▶ Dataset extract
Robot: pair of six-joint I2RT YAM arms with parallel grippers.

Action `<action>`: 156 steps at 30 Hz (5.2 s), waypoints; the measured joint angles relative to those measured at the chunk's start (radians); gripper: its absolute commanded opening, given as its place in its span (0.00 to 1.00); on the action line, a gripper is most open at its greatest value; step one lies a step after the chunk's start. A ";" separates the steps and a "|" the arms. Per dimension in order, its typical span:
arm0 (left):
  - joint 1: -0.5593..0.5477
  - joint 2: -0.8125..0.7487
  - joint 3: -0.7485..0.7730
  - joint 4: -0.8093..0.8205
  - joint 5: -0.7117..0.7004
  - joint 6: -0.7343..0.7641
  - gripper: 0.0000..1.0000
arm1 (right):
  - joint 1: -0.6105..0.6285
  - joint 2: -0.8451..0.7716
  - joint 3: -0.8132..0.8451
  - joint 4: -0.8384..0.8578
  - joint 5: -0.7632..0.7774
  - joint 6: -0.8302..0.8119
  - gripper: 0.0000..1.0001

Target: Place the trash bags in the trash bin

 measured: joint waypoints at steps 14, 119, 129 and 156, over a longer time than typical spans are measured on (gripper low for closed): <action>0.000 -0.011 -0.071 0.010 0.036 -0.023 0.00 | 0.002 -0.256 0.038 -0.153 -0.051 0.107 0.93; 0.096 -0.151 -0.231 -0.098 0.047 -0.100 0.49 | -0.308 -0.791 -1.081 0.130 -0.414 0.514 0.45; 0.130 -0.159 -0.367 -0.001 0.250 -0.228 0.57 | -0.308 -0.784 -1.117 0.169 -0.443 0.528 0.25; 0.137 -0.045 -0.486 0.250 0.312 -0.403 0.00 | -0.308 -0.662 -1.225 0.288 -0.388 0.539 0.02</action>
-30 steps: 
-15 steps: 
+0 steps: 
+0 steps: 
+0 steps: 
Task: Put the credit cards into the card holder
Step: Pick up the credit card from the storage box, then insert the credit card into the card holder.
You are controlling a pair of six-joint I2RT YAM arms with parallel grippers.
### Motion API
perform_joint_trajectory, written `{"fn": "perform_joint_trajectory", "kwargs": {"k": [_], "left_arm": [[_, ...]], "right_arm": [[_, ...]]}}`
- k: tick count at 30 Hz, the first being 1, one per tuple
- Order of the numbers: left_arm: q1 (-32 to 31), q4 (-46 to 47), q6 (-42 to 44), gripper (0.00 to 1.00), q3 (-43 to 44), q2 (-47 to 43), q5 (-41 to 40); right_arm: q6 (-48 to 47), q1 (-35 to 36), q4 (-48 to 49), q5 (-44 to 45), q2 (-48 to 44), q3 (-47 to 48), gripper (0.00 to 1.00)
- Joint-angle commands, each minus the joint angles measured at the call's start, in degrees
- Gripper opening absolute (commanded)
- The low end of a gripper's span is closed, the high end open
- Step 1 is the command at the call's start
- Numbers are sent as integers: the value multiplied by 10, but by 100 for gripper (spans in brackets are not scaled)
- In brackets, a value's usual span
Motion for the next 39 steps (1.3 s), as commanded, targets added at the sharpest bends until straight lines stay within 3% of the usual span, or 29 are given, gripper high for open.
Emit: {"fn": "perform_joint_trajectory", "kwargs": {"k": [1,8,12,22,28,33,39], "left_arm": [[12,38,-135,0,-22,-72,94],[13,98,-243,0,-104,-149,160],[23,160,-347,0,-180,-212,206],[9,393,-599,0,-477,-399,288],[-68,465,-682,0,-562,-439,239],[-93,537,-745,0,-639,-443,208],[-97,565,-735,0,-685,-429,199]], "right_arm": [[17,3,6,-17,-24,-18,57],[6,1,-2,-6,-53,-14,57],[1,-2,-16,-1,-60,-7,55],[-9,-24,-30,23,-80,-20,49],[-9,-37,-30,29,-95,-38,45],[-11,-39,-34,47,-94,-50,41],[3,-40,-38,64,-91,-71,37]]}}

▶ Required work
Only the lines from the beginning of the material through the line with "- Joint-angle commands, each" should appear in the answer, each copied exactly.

▶ Exercise result
Robot: pair of six-joint I2RT YAM arms with parallel grippers.

Action `<action>`: 156 steps at 30 Hz (5.2 s), waypoints; the measured joint angles relative to those measured at the chunk's start (radians); gripper: its absolute commanded opening, given as its place in its span (0.00 to 1.00); on the action line, a gripper is most open at its greatest value; step one lies a step after the chunk's start. A ";" separates the steps and a "|" the arms. Per dimension in order, its typical span:
arm0 (left):
  - joint 1: -0.5593..0.5477
  - joint 2: -0.8125..0.7487
  - joint 3: -0.7485..0.7730
  - joint 4: -0.8093..0.8205
  - joint 5: -0.7117..0.7004
  - joint 6: -0.7343..0.7641
  - gripper: 0.0000..1.0000
arm1 (right):
  - joint 1: -0.6105..0.6285
  - joint 2: -0.8451..0.7716
  - joint 3: -0.8132..0.8451
  - joint 4: -0.8384..0.8578
  - joint 5: -0.7632..0.7774
  - joint 6: -0.8302..0.8119
  - gripper: 0.0000..1.0001

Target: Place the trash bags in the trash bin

 measured: joint waypoints at steps 14, 119, 129 and 156, over a longer time than typical spans are measured on (gripper low for closed): <action>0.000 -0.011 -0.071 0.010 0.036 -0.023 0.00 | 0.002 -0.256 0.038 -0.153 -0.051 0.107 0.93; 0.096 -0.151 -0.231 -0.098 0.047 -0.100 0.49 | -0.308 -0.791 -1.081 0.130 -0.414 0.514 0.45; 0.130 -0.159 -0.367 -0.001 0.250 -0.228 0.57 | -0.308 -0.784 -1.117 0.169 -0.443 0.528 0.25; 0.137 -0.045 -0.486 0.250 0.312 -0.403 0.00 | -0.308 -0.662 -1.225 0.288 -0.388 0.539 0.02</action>
-30 steps: 
-15 steps: 
+0 steps: 
+0 steps: 
+0 steps: 
Task: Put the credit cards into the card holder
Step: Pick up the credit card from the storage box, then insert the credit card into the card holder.
You are controlling a pair of six-joint I2RT YAM arms with parallel grippers.
### Motion API
perform_joint_trajectory, written `{"fn": "perform_joint_trajectory", "kwargs": {"k": [_], "left_arm": [[_, ...]], "right_arm": [[_, ...]]}}`
- k: tick count at 30 Hz, the first being 1, one per tuple
- Order of the numbers: left_arm: q1 (-32 to 31), q4 (-46 to 47), q6 (-42 to 44), gripper (0.00 to 1.00), q3 (-43 to 44), q2 (-47 to 43), q5 (-41 to 40); right_arm: q6 (-48 to 47), q1 (-35 to 36), q4 (-48 to 49), q5 (-44 to 45), q2 (-48 to 44), q3 (-47 to 48), gripper (0.00 to 1.00)
- Joint-angle commands, each minus the joint angles measured at the call's start, in degrees

This concludes the response.